Traps that catch new owners
- Submitting the application before the policy manual and administrator hire are finalized: DHSR's 12-month clock starts on the date fees are received, not when you feel ready. If policies, personnel records, or the DHSR-approved training certificate are incomplete when the surveyor arrives, deficiencies must be corrected and a re-survey scheduled — all within the same 12-month window. Applicants who underestimate manual preparation time routinely let the window expire and must reapply with a new fee.
- Pursuing a Certified Home Health license without first confirming CON availability: the 2026 SMFP identifies zero new home health agencies as needed anywhere in North Carolina, meaning there is no open CON review opportunity for home health this cycle regardless of service quality or capital readiness. Filing a CON application when no need is published wastes the $5,000 minimum filing fee (plus 0.3% of any capital expenditure exceeding $1 million, up to a $50,000 cap) and months of preparation.
- Conflating the NC Home Care Agency license with Medicare certification: the state license and federal Medicare certification are two separate processes with separate surveyors and separate standards. Operating under a state license and billing Medicare without completing the CMS enrollment and federal certification survey is a federal compliance violation. New owners sometimes assume the state license alone enables Medicare billing — it does not.
North Carolina licensing packages
Fixed price, agreed in writing before any work begins. Each package is prepared and submitted for you, fully online.
North Carolina Home Health Agency license (Certificate of Need) — Fixed-Price Application Support
North Carolina licensing FAQs
Do I need a license to run a companion or non-medical home care agency in North Carolina?
Yes. North Carolina mandates licensure for all home care agencies, including those providing only companion, sitter, respite, or homemaker services. This is a broader licensing requirement than most states — the only entities exempt are those providing services on a purely voluntary, unpaid basis.

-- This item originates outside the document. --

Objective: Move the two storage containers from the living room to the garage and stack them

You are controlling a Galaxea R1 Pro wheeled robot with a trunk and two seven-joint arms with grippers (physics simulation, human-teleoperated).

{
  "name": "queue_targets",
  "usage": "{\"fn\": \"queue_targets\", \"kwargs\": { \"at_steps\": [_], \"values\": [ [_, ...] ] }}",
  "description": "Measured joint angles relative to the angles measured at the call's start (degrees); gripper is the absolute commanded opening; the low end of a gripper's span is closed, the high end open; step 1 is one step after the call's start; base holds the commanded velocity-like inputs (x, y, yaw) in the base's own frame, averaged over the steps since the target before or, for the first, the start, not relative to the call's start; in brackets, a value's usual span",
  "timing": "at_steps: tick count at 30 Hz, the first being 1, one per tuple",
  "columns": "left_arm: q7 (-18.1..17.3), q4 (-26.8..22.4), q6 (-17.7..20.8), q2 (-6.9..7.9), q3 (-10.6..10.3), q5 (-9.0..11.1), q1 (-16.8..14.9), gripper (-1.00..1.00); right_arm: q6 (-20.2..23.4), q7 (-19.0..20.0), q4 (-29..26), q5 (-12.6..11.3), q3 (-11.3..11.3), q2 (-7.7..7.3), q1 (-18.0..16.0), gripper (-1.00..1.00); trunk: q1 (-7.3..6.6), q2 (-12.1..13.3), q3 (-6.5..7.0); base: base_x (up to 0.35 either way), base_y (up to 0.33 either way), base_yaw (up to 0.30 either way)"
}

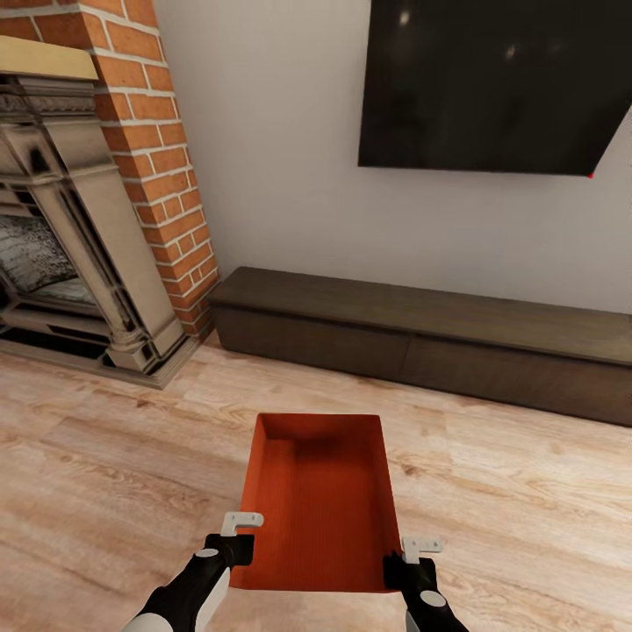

Any agency that receives reimbursement from a client or on a client's behalf must obtain a Home Care Agency license from DHSR before serving any clients.
Can I open a Medicare-certified home health agency in North Carolina right now?
Only if a Certificate of Need is available. The 2026 State Medical Facilities Plan identified no new home health agency need in any North Carolina county, which means there is no open CON review cycle for home health agencies in 2026. The market effectively remains closed to new entrants for this service type until a future SMFP identifies need. Hospice is different — the 2026 SMFP included hospice home care need determinations for several counties (the proposed plan named nine; the final approved list should be confirmed against the signed 2026 SMFP), making hospice the active CON opportunity this cycle.
How long does the NC Home Care Agency license process actually take, and what is the biggest delay?
Plan for 60 to 90 days from the day you mail your application and $560 fee to the day you hold a license, assuming your policy manual and staff are ready before the in-office survey is scheduled. The most common delay is an incomplete or non-compliant policy and procedure manual — DHSR's survey checklist is detailed, and deficiencies require a corrected manual and a re-survey. Because the 12-month application window is a hard deadline, every week spent reworking deficiencies shortens the runway.